## TASK BRIEF:
Reproduce only what lies between the first line of the material below and the line containing "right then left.", with both of those lines included and every line kept exact.

## INPUT DATA:

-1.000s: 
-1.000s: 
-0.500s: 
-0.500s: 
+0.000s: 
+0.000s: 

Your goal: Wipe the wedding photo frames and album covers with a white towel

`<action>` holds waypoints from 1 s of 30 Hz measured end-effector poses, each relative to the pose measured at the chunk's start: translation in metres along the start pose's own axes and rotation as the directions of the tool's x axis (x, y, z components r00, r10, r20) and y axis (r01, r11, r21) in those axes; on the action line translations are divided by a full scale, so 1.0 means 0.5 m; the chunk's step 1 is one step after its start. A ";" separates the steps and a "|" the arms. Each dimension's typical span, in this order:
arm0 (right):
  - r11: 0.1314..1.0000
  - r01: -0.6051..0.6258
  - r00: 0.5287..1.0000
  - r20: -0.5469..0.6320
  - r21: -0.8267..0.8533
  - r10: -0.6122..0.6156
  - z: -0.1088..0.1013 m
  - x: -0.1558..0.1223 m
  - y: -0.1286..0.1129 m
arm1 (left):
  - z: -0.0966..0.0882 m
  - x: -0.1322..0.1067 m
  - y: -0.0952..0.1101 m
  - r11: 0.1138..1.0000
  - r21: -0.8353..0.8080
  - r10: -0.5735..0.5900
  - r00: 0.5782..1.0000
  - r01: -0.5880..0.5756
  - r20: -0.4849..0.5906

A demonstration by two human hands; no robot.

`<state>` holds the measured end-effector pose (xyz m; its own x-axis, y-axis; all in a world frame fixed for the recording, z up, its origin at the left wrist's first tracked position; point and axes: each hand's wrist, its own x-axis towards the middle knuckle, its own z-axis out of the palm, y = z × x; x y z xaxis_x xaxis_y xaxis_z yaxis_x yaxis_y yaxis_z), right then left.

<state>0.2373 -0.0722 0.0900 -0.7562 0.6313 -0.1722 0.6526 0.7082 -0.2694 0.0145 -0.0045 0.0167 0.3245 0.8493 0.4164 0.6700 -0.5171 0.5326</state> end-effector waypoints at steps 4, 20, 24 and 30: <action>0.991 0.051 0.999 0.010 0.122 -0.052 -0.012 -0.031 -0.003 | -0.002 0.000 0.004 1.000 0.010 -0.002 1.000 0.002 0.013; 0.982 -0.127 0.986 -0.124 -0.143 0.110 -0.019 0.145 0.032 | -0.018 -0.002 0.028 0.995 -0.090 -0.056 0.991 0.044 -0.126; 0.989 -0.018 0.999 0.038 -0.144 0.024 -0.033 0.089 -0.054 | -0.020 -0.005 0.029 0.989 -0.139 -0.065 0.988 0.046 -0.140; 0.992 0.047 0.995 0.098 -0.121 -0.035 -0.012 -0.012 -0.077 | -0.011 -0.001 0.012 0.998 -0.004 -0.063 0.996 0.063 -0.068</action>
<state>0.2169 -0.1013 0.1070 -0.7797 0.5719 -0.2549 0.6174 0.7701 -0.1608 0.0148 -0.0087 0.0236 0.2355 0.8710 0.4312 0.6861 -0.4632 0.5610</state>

## TASK SOLUTION:
-1.000s: 
-1.000s: 
-0.500s: 
-0.500s: 
+0.000s: 
+0.000s: 

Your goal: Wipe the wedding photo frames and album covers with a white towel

`<action>` holds waypoints from 1 s of 30 Hz measured end-effector poses, each relative to the pose measured at the chunk's start: translation in metres along the start pose's own axes and rotation as the directions of the tool's x axis (x, y, z components r00, r10, r20) and y axis (r01, r11, r21) in those axes; on the action line translations are divided by a full scale, so 1.0 means 0.5 m; the chunk's step 1 is one step after its start. A ";" separates the steps and a "|" the arms. Each dimension's typical span, in this order:
arm0 (right):
  - r11: 0.1314..1.0000
  - r01: -0.6051..0.6258
  - r00: 0.5287..1.0000
  - r20: -0.5469..0.6320
  - r21: -0.8267..0.8533
  - r10: -0.6122..0.6156
  - z: -0.1088..0.1013 m
  - x: -0.1558..0.1223 m
  - y: -0.1286..0.1129 m
arm1 (left):
  - z: -0.0966..0.0882 m
  - x: -0.1322..0.1067 m
  - y: -0.0952..0.1101 m
  - r11: 0.1138..1.0000
  - r21: -0.8353..0.8080
  - r10: -0.5735..0.5900
  - r00: 0.5782..1.0000
  - r01: -0.5880..0.5756
  - r20: -0.4849..0.5906

A demonstration by two human hands; no robot.

`<state>` holds the measured end-effector pose (xyz m; its own x-axis, y-axis; all in a world frame fixed for the recording, z up, its origin at the left wrist's first tracked position; point and axes: each hand's wrist, its own x-axis towards the middle knuckle, its own z-axis out of the palm, y = z × x; x y z xaxis_x xaxis_y xaxis_z yaxis_x yaxis_y yaxis_z), right then left.

At this point, the answer is complete.